Work instruction: Copy out the data in full, keeping each line exactly as it reads.

Data extract:
----

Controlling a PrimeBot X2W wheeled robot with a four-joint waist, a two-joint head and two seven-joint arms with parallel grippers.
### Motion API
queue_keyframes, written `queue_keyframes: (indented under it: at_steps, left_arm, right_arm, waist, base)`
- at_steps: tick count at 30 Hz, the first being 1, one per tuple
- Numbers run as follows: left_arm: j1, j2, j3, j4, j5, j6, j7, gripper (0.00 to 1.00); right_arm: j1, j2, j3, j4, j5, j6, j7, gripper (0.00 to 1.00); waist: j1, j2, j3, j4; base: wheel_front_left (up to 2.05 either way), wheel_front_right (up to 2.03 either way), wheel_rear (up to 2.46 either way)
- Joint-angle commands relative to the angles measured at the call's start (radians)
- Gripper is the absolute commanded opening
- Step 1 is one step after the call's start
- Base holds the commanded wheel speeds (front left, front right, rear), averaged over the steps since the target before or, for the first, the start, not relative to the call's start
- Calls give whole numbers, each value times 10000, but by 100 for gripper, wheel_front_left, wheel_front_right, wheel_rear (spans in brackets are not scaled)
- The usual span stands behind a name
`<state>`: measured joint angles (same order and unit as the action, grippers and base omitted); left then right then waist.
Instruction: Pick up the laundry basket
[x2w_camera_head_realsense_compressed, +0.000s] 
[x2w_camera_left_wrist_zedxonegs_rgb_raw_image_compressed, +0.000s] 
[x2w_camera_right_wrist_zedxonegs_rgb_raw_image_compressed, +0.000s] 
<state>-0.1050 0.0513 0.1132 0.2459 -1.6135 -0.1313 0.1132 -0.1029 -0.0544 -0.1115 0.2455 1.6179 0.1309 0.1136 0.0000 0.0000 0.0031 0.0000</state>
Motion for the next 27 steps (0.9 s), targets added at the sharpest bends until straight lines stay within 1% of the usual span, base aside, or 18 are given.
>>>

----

Exercise answer:
Controlling a PrimeBot X2W wheeled robot with a four-joint waist, a two-joint head and two seven-joint arms with parallel grippers.
### Motion API
queue_keyframes, written `queue_keyframes: (indented under it: at_steps, left_arm, right_arm, waist, base)`
- at_steps: tick count at 30 Hz, the first being 1, one per tuple
- Numbers run as follows: left_arm: j1, j2, j3, j4, j5, j6, j7, gripper (0.00 to 1.00); right_arm: j1, j2, j3, j4, j5, j6, j7, gripper (0.00 to 1.00); waist: j1, j2, j3, j4; base: wheel_front_left (up to 2.05 either way), wheel_front_right (up to 2.03 either way), wheel_rear (up to 2.46 either way)
- Joint-angle commands relative to the angles measured at the call's start (radians)
- Gripper is the absolute commanded opening
- Step 1 is one step after the call's start
- Base holds the commanded wheel speeds (front left, front right, rear), averaged over the steps since the target before or, for the first, the start, not relative to the call's start
- Calls give whole numbers, each value times 10000, but by 100 for gripper, wheel_front_left, wheel_front_right, wheel_rear (spans in brackets are not scaled)
- The usual span stands behind a name
`<state>`: measured joint angles (same order and unit as the action, grippers and base omitted); left then right then waist.
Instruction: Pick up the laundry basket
[x2w_camera_head_realsense_compressed, +0.000s] 
[x2w_camera_left_wrist_zedxonegs_rgb_raw_image_compressed, +0.000s] 
[x2w_camera_right_wrist_zedxonegs_rgb_raw_image_compressed, +0.000s] 
<state>-0.1050 0.0513 0.1132 0.2459 -1.6135 -0.1313 0.1132 -0.1029 -0.0544 -0.1115 0.2455 1.6179 0.1309 0.1136 0.0000 0.0000 0.0031 0.0000</state>
Motion for the next 27 steps (0.9 s), targets added at the sharpest bends until straight lines stay within 1% of the usual span, base aside, or 18 are given.
>>>

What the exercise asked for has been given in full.